┌──

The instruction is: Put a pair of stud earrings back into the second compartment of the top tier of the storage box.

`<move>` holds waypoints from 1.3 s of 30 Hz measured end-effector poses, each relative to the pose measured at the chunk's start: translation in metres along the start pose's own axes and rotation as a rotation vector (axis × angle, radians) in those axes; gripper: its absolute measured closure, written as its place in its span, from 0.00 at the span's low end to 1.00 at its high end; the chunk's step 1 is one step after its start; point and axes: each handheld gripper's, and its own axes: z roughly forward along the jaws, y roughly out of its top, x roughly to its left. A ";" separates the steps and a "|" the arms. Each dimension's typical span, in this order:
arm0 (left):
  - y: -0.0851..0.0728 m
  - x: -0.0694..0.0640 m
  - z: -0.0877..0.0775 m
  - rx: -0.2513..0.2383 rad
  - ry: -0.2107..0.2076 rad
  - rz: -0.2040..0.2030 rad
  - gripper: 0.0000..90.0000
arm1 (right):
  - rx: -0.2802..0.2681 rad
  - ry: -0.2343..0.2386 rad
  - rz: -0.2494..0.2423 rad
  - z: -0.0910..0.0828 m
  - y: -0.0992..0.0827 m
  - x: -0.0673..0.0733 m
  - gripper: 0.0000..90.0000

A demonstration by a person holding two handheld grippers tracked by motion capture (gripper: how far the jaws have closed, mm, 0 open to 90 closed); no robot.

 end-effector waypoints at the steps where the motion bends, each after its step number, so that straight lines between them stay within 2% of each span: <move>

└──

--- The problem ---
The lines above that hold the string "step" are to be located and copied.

--- The completed task ---
`<move>` holds waypoints from 1.3 s of 30 Hz measured end-effector poses, each relative to the pose measured at the chunk's start: translation in metres along the start pose's own axes and rotation as a rotation vector (axis × angle, radians) in those axes; gripper: its absolute measured closure, written as its place in its span, from 0.00 at the span's low end to 1.00 at its high end; the chunk's step 1 is one step after its start; point and axes: each handheld gripper's, and its own axes: z roughly forward along the jaws, y roughly out of its top, x roughly to its left. A ";" separates the steps and a "|" the arms. Each dimension's typical span, in this order:
 end-effector waypoints at the steps where the motion bends, each after its step number, so that straight lines between them stay within 2% of each span: <move>

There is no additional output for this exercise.